A new way to measure magnetic fields in the solar chromosphere

The release of magnetic energy in the sun can affect electrical infrastructure on the earth.

Published : Mar 23, 2023 10:45 IST - 2 MINS READ

The regions of the sun’s atmosphere and interior.

The regions of the sun’s atmosphere and interior. | Photo Credit: NASA/Goddard

The sun’s atmosphere has three layers: the photosphere, the chromosphere, and the corona. The photosphere is the visible surface and the corona is the wispy, tenuous outermost layer visible during solar eclipses. The chromosphere is sandwiched between the two and is incredibly thin, measuring just 1 per cent of the sun’s radius.

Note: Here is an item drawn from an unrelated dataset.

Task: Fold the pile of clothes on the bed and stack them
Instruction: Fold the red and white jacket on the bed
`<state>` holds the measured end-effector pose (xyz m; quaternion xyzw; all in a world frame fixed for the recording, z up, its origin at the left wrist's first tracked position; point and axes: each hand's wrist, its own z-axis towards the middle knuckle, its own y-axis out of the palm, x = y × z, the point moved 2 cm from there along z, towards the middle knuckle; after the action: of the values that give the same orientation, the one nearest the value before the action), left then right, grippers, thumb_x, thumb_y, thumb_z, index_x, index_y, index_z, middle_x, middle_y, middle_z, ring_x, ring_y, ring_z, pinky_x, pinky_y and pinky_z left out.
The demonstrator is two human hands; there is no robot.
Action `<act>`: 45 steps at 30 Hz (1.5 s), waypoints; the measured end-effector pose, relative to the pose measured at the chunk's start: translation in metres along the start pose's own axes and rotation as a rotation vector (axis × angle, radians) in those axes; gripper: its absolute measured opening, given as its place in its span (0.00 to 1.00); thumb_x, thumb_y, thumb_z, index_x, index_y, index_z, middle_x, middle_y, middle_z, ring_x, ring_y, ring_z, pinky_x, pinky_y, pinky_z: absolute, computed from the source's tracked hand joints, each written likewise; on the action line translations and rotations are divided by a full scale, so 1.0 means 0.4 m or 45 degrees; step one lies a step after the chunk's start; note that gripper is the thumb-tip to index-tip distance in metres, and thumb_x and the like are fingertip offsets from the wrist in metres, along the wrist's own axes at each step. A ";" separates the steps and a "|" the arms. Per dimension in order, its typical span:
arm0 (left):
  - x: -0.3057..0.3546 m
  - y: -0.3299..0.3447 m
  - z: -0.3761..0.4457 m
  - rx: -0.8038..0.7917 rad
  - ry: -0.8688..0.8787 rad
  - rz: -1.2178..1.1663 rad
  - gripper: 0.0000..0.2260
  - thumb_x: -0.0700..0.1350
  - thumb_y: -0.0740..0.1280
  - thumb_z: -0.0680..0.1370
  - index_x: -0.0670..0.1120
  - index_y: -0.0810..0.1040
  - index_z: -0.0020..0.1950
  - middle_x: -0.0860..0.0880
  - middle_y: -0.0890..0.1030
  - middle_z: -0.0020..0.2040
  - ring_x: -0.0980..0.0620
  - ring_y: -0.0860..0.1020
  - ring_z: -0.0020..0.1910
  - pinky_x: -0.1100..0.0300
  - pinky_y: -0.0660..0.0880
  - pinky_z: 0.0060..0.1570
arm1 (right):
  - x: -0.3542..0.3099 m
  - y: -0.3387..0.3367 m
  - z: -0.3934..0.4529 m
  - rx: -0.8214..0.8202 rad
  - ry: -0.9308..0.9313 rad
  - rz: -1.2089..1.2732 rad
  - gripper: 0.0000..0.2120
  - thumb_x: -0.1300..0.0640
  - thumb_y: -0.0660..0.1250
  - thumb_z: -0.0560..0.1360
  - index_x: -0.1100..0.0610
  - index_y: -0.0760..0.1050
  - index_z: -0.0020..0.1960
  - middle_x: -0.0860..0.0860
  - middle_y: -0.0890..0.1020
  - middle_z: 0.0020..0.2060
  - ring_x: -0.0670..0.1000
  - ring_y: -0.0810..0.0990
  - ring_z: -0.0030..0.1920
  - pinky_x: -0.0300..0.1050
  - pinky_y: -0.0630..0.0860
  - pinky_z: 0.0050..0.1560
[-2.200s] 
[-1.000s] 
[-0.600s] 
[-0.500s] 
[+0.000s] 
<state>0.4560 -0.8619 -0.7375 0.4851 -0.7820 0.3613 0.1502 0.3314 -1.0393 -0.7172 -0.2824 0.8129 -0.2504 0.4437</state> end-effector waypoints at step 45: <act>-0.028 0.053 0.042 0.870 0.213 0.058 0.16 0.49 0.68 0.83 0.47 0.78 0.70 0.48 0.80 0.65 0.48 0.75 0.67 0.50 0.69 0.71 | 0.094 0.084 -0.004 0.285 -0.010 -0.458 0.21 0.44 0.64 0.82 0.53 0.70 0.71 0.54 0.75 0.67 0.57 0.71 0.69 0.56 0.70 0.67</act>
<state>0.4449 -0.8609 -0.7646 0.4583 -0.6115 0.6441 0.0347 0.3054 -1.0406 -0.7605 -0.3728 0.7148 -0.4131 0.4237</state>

Strong magnetic fields gather hot plasma in the chromosphere into a network of super-sized granulation cells that can stretch to over 30,000 km across, about 2.5 earth diameters, and 1,500 km deep. On the edges of the cells sit spicules: spikes of magnetically confined plasma that shoot up into the corona above. The release of magnetic energy is linked to events such as solar flares, which can impact electrical infrastructure on the earth. So, understanding how magnetic fields emerge from, heat, and accelerate chromospheric plasma is important.

One way to measure the magnetic fields is to take advantage of what is called the Zeeman effect. Strong magnetic fields split the lines observed in the sun’s spectrum. Recently, a team of solar physicists led by Philip Judge of the National Center for Atmospheric Research, Colorado, did something altogether new: assess the comparative merits of using all spectral lines—from X-ray to infrared wavelengths—to measure magnetic fields as high as possible in the solar atmosphere.

The team concluded that the best lines for the job are the magnesium h and k lines near 2,800 x 10 −8 cm, or ångstroms (Å). However, they also found that combining them with the numerous chromospheric lines of iron between 2,585 Å and the h line at 2,803 Å would provide a far more discriminating probe of magnetic structure in the chromosphere. All of these wavelengths sit in the ultraviolet part of the spectrum. A modest space-borne telescope focussing on the same part of the spectrum could provide a way to untangle some of the biggest riddles about the chromosphere and the violent eruptions associated with it.